● **Exercise aim**: The answer must be one number: the count of lines in the data below that include "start".

*** Dataset extract Section Begins ***

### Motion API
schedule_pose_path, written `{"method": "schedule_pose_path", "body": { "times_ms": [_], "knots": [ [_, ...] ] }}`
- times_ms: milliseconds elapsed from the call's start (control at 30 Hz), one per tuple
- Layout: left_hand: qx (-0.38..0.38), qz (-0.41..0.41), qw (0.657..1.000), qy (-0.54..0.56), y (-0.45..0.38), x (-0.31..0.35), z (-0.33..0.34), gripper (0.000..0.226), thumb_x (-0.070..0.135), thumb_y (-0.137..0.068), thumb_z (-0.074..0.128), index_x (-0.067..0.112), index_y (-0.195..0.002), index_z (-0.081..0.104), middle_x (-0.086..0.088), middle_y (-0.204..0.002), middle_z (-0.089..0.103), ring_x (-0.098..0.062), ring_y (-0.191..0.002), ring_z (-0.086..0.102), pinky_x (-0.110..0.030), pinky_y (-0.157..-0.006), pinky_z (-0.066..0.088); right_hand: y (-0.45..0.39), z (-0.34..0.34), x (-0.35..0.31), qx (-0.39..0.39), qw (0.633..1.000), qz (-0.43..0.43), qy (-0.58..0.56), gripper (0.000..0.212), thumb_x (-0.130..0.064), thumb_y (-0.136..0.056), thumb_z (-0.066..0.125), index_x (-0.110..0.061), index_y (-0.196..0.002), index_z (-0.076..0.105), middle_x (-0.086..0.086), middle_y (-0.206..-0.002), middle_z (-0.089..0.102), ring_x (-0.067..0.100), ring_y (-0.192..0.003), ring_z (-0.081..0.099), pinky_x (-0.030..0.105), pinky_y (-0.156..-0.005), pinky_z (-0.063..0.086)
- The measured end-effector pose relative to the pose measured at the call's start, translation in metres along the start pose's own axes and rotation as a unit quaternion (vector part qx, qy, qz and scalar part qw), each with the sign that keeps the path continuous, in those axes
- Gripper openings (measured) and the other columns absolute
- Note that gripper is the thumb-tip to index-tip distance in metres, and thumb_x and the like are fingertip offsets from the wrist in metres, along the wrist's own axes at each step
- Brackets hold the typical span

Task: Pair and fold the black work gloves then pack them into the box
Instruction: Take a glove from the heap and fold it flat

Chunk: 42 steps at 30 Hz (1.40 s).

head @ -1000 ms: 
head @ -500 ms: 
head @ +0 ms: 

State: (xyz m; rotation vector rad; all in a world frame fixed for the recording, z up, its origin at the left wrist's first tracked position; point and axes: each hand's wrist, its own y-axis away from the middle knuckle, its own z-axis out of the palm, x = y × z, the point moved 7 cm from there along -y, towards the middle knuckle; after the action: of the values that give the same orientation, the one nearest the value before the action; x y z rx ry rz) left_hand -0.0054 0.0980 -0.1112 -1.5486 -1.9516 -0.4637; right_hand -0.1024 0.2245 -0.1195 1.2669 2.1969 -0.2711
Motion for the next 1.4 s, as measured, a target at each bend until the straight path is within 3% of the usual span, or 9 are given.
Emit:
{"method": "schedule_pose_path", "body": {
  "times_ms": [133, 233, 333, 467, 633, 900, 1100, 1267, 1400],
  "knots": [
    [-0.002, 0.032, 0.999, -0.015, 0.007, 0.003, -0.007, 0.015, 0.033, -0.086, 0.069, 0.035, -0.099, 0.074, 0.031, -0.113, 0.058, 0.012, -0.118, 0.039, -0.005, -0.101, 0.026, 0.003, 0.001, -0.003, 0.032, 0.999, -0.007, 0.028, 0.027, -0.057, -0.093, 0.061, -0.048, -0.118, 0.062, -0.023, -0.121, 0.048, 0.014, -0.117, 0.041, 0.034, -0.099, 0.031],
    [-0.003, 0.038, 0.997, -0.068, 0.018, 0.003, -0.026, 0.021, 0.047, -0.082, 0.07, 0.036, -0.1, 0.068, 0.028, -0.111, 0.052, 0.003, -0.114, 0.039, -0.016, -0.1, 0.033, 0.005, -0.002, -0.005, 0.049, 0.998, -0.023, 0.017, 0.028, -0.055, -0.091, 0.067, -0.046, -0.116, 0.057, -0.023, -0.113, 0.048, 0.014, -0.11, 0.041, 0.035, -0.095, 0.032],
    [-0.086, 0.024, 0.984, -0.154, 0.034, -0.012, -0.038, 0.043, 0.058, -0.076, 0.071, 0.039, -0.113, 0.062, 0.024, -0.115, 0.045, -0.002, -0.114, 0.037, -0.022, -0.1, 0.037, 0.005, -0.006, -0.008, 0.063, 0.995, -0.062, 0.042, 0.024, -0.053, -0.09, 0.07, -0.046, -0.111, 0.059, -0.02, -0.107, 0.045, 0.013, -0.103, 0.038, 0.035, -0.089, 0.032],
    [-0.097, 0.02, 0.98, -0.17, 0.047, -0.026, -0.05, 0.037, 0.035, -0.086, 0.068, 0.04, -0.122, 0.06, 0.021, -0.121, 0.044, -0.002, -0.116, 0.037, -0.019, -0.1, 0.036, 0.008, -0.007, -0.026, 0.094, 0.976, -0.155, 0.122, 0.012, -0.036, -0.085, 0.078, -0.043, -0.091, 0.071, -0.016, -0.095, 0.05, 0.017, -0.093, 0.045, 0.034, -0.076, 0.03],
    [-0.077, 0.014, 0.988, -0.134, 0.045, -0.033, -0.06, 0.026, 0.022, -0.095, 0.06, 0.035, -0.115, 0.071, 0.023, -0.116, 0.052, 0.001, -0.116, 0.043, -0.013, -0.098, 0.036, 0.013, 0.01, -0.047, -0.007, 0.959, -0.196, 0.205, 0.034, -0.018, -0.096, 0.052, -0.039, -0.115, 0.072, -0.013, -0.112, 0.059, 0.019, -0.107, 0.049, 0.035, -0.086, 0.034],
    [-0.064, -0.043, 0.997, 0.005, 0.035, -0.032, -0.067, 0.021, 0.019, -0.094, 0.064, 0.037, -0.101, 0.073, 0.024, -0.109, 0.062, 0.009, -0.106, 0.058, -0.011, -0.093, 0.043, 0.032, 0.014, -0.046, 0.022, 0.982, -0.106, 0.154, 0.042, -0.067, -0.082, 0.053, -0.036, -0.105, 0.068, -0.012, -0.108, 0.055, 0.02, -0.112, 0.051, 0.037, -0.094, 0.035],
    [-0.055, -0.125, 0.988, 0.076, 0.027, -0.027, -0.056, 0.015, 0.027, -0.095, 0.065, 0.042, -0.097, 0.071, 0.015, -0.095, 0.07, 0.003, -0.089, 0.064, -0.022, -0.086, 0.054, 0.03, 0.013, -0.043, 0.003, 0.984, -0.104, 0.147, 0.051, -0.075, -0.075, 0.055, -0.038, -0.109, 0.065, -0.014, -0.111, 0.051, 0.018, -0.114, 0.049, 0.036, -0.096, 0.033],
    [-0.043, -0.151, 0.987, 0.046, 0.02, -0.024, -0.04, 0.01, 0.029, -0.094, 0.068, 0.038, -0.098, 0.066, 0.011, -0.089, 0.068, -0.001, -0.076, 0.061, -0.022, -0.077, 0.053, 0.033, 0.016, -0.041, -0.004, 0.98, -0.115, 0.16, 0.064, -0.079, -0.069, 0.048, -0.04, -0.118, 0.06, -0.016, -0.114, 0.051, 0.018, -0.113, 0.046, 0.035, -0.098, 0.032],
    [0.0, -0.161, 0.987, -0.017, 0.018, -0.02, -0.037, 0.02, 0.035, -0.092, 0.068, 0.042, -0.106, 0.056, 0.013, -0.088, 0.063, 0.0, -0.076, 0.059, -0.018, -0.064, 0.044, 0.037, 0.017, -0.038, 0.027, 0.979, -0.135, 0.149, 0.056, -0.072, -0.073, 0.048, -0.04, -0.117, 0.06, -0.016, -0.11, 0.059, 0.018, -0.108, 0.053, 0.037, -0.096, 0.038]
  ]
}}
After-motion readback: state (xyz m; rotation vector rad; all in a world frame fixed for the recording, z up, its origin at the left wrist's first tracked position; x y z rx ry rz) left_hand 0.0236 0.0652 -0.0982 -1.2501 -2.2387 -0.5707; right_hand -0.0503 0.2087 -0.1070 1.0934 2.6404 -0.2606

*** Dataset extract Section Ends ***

● **Task output**: 2